Task prompt
Every line from the one holding "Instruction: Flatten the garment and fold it" through the one holding "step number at" in the data below must be returned exactly, both ends included, with pictures left out and nothing else added.

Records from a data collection
+ + +

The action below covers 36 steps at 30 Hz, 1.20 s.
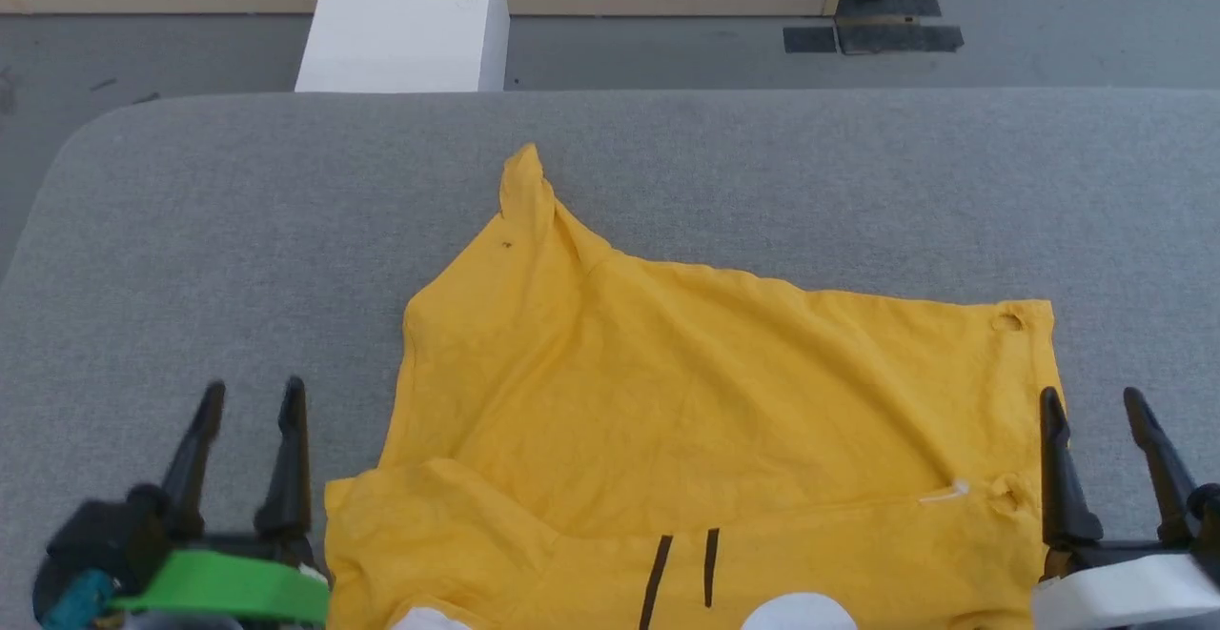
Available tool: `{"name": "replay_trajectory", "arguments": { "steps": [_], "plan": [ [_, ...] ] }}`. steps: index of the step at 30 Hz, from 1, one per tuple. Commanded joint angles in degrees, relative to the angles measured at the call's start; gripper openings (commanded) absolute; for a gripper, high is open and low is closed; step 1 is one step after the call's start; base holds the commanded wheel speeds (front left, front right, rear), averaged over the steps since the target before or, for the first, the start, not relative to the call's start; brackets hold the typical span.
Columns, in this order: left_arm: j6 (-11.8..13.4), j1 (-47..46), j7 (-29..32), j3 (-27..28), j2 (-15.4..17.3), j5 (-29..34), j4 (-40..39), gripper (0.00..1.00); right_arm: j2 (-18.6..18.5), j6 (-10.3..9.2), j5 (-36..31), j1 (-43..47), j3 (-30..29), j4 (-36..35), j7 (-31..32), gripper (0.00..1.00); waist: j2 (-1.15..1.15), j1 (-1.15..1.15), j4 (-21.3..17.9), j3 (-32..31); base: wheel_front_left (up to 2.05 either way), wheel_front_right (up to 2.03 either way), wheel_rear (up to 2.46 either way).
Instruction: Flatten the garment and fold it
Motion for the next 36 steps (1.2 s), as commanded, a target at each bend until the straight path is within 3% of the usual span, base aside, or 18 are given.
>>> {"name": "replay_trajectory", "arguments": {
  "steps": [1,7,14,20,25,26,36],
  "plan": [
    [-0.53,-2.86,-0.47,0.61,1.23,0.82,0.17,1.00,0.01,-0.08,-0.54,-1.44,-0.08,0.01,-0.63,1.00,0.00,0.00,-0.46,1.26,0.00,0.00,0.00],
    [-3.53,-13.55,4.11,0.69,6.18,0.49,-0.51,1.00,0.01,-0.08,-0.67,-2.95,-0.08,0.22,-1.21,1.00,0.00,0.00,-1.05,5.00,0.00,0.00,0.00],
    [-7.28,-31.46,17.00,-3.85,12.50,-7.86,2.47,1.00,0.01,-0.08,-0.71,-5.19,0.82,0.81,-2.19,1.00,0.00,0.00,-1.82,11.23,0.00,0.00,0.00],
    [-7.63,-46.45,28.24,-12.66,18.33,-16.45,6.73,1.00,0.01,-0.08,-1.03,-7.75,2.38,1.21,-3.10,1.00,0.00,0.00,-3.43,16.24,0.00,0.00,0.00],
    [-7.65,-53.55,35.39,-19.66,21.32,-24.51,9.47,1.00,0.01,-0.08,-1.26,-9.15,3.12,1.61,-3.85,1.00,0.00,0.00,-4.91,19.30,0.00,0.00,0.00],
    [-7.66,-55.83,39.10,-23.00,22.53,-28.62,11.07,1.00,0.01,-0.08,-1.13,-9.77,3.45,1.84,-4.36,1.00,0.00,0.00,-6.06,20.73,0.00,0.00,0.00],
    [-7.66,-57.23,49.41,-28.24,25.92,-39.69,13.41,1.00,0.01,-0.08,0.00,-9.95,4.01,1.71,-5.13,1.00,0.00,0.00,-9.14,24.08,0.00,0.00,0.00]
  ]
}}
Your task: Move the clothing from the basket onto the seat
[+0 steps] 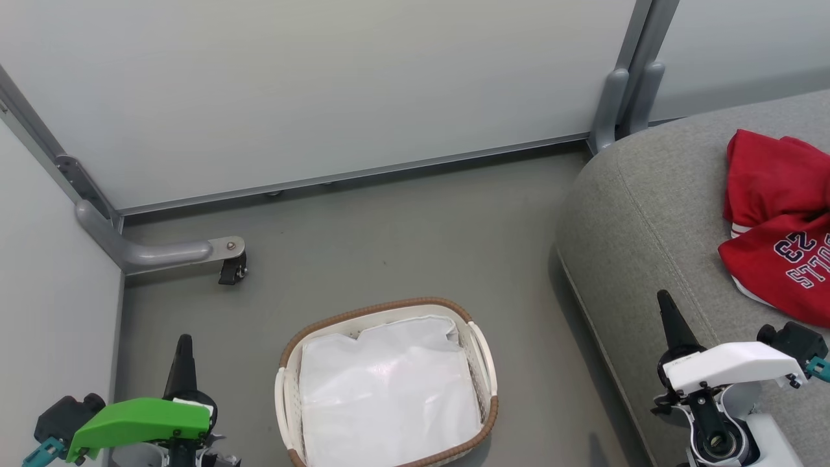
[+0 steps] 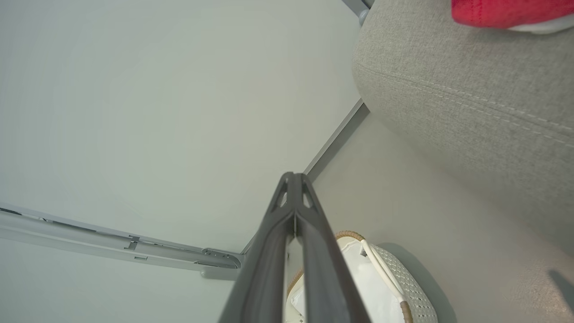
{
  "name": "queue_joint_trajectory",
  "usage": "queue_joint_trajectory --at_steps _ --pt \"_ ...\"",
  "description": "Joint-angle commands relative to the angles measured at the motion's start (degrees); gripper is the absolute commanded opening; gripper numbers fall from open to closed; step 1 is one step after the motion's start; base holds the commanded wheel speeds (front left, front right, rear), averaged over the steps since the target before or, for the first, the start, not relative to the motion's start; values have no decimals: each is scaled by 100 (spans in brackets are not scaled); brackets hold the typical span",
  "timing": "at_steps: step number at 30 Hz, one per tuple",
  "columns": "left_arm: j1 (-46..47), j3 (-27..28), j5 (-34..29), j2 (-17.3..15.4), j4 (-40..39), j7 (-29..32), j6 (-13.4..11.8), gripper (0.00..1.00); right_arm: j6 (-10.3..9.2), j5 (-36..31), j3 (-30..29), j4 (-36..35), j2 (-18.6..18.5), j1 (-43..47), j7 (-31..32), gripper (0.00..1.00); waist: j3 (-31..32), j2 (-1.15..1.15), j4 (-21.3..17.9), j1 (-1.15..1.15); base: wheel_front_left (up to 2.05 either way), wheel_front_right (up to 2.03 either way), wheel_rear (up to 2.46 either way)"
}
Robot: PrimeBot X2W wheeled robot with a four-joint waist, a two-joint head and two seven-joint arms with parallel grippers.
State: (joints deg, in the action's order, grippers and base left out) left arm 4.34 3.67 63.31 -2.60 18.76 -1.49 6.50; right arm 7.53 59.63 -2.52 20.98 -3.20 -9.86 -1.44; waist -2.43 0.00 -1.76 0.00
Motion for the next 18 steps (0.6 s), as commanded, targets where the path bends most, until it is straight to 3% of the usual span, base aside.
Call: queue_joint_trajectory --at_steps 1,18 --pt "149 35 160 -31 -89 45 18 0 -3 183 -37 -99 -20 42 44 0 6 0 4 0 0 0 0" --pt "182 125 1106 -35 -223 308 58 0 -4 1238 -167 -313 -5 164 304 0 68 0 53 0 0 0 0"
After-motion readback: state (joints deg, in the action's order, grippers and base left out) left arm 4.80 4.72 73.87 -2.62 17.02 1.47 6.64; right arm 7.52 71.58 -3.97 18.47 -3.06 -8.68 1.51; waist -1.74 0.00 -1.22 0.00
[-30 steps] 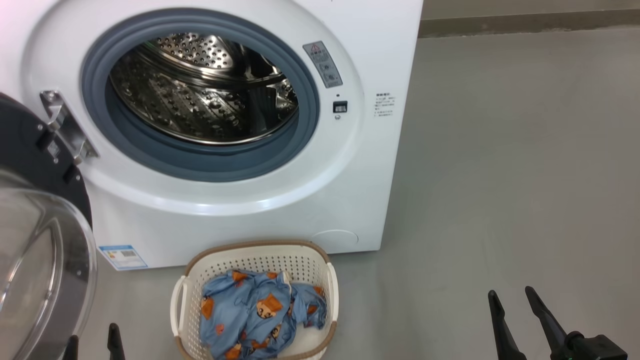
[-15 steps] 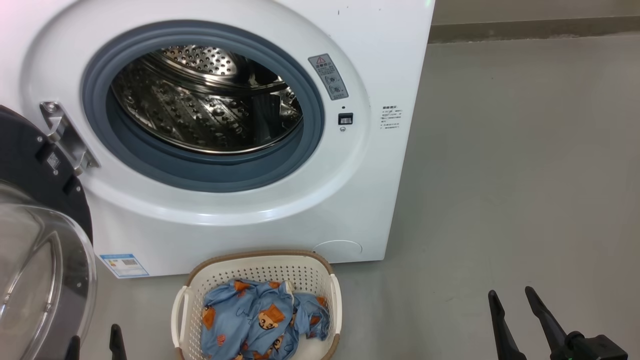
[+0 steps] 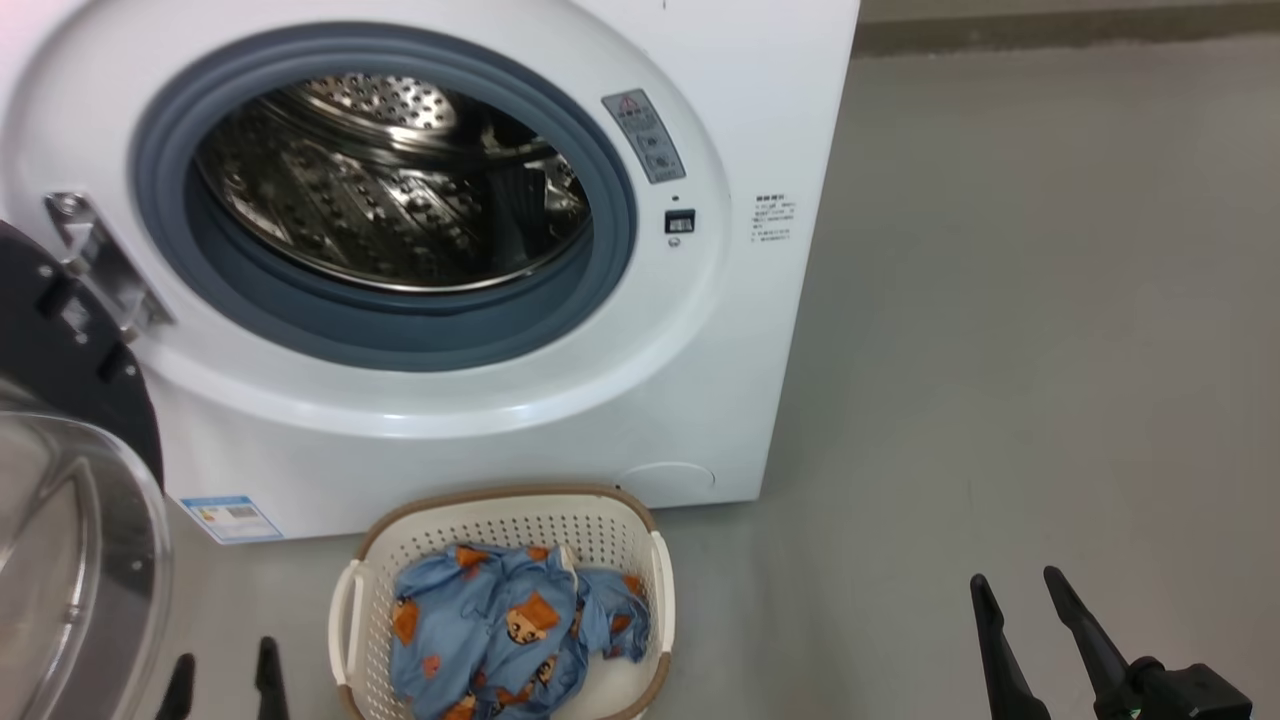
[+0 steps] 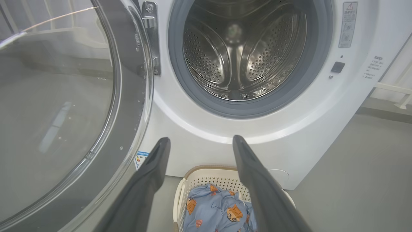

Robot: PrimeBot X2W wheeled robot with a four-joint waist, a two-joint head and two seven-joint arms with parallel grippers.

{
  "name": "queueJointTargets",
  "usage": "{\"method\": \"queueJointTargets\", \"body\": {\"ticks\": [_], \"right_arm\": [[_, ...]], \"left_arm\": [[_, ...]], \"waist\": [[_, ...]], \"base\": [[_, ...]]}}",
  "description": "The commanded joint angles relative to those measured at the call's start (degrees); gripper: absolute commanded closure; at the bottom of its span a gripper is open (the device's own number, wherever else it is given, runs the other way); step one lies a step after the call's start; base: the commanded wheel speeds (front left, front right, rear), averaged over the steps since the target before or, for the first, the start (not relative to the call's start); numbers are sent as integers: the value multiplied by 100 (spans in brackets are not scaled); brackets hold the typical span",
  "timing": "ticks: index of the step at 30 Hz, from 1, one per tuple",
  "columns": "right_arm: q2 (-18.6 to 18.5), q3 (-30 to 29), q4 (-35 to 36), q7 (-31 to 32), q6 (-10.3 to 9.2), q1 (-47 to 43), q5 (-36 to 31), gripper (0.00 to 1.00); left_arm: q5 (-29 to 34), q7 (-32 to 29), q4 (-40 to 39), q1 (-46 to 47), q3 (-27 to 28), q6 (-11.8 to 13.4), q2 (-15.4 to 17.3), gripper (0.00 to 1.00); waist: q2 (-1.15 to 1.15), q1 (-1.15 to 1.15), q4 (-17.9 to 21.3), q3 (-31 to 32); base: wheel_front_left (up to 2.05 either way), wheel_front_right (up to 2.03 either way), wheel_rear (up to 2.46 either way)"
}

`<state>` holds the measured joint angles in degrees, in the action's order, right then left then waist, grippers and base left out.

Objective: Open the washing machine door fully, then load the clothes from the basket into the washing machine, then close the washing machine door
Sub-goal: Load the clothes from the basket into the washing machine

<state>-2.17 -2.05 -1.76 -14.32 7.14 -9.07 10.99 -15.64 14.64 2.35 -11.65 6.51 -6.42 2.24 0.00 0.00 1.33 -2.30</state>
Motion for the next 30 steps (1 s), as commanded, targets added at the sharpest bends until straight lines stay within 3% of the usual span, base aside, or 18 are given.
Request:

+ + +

Finished exercise
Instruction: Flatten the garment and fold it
Motion for the next 36 steps (1.2 s), as commanded, a target at each bend until the straight path is within 3% of the usual span, base aside, or 18 are given.
>>> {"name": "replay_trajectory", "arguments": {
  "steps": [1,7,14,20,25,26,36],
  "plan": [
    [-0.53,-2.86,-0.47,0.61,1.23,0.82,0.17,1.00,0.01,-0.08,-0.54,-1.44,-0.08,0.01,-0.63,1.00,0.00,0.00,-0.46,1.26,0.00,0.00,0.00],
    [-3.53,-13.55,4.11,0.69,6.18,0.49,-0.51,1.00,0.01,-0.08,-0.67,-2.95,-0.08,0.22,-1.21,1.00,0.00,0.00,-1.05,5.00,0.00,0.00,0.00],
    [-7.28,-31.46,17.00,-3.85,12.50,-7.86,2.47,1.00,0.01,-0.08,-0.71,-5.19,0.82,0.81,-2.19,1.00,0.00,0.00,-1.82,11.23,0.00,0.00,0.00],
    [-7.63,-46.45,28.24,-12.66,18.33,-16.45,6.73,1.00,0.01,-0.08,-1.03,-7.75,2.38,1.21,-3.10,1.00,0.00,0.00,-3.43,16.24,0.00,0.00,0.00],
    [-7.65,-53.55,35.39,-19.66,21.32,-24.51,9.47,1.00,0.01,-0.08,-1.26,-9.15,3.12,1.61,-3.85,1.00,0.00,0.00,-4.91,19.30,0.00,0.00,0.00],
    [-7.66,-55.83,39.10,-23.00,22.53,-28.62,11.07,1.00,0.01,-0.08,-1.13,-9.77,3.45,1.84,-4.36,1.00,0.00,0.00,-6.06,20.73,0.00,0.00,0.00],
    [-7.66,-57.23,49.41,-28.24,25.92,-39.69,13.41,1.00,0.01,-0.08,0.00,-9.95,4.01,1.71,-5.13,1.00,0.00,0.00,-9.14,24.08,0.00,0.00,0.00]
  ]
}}
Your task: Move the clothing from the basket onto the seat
[+0 steps] 
[+0 steps] 
{
  "name": "queue_joint_trajectory",
  "usage": "queue_joint_trajectory --at_steps _ --pt \"_ ...\"",
  "description": "Joint-angle commands relative to the angles measured at the motion's start (degrees); gripper is the absolute commanded opening; gripper numbers fall from open to closed; step 1 is one step after the motion's start; base holds the commanded wheel speeds (front left, front right, rear), averaged over the steps since the target before or, for the first, the start, not relative to the motion's start; values have no decimals: each is scaled by 100 (spans in brackets are not scaled); brackets hold the typical span",
  "timing": "at_steps: step number at 30 Hz, one per tuple",

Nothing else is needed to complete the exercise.